• **WHAT NEEDS TO BE DONE**:
Only a slice of the listing below is wanted. Retype the lines from the one containing "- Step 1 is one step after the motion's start" through the one containing "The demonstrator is", exactly, both ends included.

• **DATA SHOWN**:

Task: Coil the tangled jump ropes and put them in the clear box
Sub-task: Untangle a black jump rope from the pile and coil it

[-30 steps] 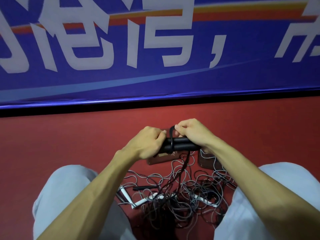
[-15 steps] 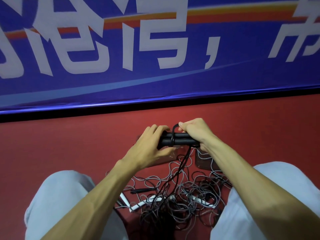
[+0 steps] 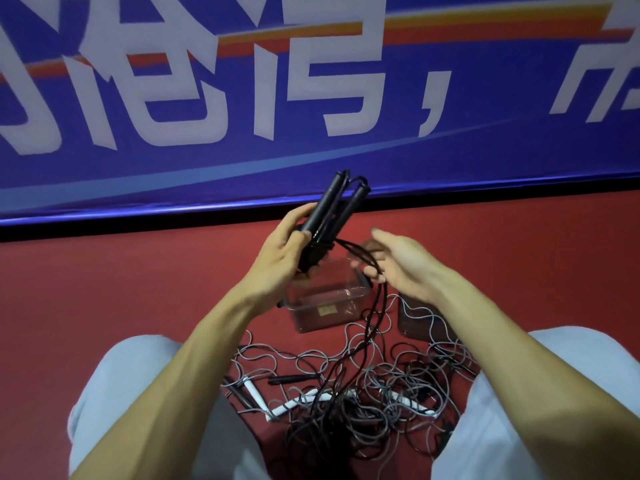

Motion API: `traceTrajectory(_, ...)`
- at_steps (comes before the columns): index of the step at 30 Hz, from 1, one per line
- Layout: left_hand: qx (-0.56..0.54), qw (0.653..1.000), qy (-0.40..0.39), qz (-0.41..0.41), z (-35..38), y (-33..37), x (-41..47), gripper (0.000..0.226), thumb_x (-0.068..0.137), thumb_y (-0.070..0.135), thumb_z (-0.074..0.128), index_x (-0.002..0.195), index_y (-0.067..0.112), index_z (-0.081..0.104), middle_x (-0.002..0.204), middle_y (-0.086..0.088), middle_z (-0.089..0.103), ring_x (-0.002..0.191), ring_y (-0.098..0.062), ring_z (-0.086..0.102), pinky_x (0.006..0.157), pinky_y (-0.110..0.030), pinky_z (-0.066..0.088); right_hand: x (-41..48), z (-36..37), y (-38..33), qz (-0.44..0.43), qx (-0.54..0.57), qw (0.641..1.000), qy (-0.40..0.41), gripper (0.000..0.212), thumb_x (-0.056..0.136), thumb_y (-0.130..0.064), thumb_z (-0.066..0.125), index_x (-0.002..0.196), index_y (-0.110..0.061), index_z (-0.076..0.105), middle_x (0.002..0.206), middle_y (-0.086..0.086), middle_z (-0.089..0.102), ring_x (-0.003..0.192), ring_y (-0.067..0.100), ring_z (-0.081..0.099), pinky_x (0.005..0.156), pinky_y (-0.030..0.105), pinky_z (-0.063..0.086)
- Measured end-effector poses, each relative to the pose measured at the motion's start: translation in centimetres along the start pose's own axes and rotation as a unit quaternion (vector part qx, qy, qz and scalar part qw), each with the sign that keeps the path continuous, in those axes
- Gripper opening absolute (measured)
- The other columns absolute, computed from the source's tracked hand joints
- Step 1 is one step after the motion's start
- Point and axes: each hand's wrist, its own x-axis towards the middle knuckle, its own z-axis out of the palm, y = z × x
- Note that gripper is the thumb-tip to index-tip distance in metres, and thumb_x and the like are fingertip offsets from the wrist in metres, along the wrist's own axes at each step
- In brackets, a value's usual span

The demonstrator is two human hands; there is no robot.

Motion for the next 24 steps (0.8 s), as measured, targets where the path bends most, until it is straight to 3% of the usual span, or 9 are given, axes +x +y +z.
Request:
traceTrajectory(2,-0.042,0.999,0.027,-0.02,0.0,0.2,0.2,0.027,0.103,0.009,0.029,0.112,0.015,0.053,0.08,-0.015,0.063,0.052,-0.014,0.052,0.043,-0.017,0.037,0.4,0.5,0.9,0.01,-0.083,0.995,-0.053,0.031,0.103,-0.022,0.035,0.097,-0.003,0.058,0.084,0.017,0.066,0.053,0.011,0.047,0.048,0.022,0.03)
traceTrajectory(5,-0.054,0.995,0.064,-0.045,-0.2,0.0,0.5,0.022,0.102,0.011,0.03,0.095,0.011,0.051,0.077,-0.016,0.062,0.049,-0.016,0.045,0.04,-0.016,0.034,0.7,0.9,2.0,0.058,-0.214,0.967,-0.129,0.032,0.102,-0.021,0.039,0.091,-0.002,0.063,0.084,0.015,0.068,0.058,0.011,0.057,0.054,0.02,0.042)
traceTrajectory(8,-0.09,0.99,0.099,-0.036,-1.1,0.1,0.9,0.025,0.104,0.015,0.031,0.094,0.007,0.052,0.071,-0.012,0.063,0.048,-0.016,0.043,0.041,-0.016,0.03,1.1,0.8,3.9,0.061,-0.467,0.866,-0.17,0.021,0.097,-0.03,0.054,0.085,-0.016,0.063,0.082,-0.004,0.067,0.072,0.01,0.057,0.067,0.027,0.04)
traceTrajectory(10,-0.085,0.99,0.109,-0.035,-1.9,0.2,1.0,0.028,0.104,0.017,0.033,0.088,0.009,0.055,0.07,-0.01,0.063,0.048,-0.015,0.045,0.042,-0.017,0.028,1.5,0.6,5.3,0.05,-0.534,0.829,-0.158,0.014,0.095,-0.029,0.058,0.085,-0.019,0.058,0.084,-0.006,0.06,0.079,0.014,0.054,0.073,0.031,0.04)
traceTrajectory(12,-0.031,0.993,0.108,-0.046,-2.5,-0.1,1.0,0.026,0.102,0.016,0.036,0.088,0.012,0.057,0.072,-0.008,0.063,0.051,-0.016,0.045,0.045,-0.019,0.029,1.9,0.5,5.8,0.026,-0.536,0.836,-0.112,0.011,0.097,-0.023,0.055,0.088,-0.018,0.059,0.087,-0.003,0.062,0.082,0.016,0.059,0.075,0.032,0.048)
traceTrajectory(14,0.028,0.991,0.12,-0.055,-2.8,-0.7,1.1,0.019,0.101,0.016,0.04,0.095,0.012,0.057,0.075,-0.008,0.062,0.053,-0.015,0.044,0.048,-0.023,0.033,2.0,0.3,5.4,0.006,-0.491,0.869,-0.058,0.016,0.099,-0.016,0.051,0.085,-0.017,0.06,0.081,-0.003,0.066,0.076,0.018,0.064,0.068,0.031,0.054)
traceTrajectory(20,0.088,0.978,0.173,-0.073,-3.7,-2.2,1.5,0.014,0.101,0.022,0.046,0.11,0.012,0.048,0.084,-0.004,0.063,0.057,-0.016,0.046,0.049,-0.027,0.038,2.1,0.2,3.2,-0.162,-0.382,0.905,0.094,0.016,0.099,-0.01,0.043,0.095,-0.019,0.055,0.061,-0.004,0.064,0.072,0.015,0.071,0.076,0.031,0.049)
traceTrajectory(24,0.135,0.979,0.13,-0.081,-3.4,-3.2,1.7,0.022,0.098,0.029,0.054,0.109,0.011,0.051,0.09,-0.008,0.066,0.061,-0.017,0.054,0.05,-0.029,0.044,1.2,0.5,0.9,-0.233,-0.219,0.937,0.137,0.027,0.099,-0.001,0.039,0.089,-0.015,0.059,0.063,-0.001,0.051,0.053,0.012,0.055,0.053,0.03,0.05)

• **OUTPUT**:
- Step 1 is one step after the motion's start
- Point and axes: each hand's wrist, its own x-axis towards the middle knuckle, its own z-axis out of the palm, y = z × x
- Note that gripper is the thumb-tip to index-tip distance in metres, and thumb_x and the like are fingertip offsets from the wrist in metres, along the wrist's own axes at each step
- In brackets, a value's usual span

The demonstrator is two human hands; there is no robot.

This exercise requires no further response.